I am the first to admit that I’ve been a bit of a downer about the collapse of the FIA’s Le Mans Hypercar class. When it was teased a few years ago, there was interest from seemingly every major automaker in the world, and it would be coming to fruition at exactly the time Aston Martin, Mercedes-AMG, and McLaren were introducing new street hypercars. All of that support for the class pretty much evaporated overnight, and Toyota and—to a lesser extent Glickenhaus—were left holding the bag on their own. A year ago things didn’t look promising. Thankfully, that seems to be changing.
Hypercar was supposed to be introduced in mid-2020, but was ultimately pushed back because of pandemic-related financial issues. Toyota’s car, basically a revamped LMP1 car with LMH written on the side, is ready to roll next month at the 12 Hours of Sebring, but Glickenhaus has pushed back final construction of its car to a few months from now, joining after the first couple of rounds of the WEC have already been conducted. For this seasonthe best the WEC can expect is four hypercars, one each from Toyota and Glick.
2022 will see the introduction of the Peugeot Hypercar, which still hasn’t been seen in anything other than a rendering. I am optimistic that the Peugeot will actually come to fruition, but I’ve been burned by the French before, so I won’t count that chicken until it actually hatches. I’m pretty sure it’s going to, but don’t put it on the books just yet.
Wednesday’s big surprise was the announcement that Ferrari would be coming back to top-flight sports car racing for the first time in a couple decades with a Le Mans Hypercar entry. This is excellent news, and would certainly help round out the grid, albeit not until the 2023 season. 2023 is going to be pretty great if all of this comes about for real.
Okay, so we’re expecting at least eight factory-backed Hypercars at Le Mans in 2023, and because the FIA WEC and IMSA have come to an agreement to balance Hypercar with the jointly-developed LMDh class, perhaps we can bank on some of those to show up as well.

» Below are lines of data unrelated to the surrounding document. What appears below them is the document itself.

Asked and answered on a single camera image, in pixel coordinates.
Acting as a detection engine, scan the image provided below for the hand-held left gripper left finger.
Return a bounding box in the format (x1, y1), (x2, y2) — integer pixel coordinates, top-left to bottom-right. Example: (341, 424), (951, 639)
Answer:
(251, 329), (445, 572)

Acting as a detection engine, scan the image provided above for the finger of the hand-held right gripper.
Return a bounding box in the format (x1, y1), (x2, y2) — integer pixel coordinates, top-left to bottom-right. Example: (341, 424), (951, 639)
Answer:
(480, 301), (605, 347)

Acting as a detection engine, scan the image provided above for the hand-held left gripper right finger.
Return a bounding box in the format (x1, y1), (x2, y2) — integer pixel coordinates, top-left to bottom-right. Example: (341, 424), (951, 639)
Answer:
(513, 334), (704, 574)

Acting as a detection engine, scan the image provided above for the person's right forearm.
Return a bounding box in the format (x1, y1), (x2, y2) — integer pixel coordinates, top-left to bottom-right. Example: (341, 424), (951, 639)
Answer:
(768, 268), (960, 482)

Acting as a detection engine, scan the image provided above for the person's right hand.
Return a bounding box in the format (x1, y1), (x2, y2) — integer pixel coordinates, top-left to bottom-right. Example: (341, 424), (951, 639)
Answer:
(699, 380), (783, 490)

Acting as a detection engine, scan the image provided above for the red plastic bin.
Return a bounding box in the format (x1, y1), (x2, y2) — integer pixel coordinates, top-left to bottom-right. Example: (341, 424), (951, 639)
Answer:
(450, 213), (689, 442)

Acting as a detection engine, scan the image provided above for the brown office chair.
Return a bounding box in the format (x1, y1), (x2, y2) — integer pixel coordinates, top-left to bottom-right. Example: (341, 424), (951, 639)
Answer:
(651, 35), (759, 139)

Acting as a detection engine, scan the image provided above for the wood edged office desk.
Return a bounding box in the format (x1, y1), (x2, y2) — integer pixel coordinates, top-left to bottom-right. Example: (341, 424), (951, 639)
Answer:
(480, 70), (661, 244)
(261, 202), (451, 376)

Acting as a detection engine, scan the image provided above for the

Acura, Porsche, and Audi are confirmed in that class with 2023 entries, and there’s talk that further entries from Cadillac, Corvette, BMW, Hyundai, Lexus and half a dozen others could join them.

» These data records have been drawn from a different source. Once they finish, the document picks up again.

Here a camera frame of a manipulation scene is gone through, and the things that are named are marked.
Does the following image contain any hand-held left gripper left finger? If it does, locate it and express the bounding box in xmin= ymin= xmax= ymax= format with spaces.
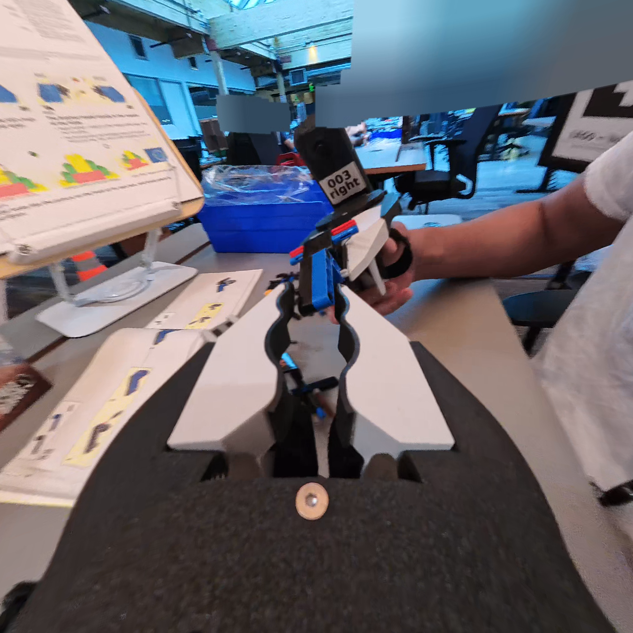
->
xmin=166 ymin=284 xmax=295 ymax=456

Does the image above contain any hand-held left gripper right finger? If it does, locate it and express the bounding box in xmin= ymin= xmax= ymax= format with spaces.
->
xmin=327 ymin=286 xmax=457 ymax=458

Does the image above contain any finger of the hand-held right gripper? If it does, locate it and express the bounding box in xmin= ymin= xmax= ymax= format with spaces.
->
xmin=356 ymin=258 xmax=388 ymax=296
xmin=344 ymin=219 xmax=392 ymax=279

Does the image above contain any black lego frame with axles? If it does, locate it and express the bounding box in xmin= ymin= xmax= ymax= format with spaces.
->
xmin=288 ymin=220 xmax=360 ymax=260

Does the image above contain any partly built lego truck chassis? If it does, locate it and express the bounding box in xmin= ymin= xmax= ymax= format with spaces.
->
xmin=279 ymin=353 xmax=342 ymax=421

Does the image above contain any lego set box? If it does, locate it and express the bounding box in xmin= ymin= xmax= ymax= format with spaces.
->
xmin=0 ymin=363 xmax=53 ymax=432

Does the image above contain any person's right hand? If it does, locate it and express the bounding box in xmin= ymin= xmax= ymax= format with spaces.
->
xmin=356 ymin=223 xmax=416 ymax=317

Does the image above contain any background wooden desk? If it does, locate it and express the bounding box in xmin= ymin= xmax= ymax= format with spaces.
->
xmin=353 ymin=143 xmax=428 ymax=176

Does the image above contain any clear plastic bag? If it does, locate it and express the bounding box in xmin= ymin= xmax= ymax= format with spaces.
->
xmin=202 ymin=165 xmax=319 ymax=204

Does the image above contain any black office chair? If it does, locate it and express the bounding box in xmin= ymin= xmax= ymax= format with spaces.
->
xmin=395 ymin=137 xmax=479 ymax=211

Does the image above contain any blue storage bin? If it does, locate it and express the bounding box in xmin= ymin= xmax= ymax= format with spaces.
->
xmin=198 ymin=166 xmax=343 ymax=254

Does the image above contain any open instruction booklet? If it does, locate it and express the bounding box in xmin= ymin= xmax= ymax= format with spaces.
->
xmin=0 ymin=268 xmax=264 ymax=506

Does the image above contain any white document stand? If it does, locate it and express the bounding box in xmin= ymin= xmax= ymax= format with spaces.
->
xmin=35 ymin=227 xmax=199 ymax=338

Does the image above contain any orange traffic cone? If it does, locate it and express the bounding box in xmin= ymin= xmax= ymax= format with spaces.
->
xmin=72 ymin=249 xmax=108 ymax=284

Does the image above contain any framed marker sign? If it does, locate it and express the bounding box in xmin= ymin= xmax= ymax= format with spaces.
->
xmin=538 ymin=81 xmax=633 ymax=172

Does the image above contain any laminated instruction sheet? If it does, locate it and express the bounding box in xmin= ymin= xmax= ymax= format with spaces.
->
xmin=0 ymin=0 xmax=197 ymax=258

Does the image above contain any black shoulder strap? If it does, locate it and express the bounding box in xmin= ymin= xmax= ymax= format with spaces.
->
xmin=598 ymin=479 xmax=633 ymax=507

Prototype racing has seen some lean years of late, at least since Porsche left LMP1 at the end of the 2017 season. If this is the valley of the cyclical sports car lifecycle, then by 2023 we’re going to be living high on the hog.
I’m not too proud to admit when I’m wrong. This could be a new golden age of sports cars in just a couple seasons time, it’s just been pushed back a couple years by COVID. We just need to be patient! We’re getting there.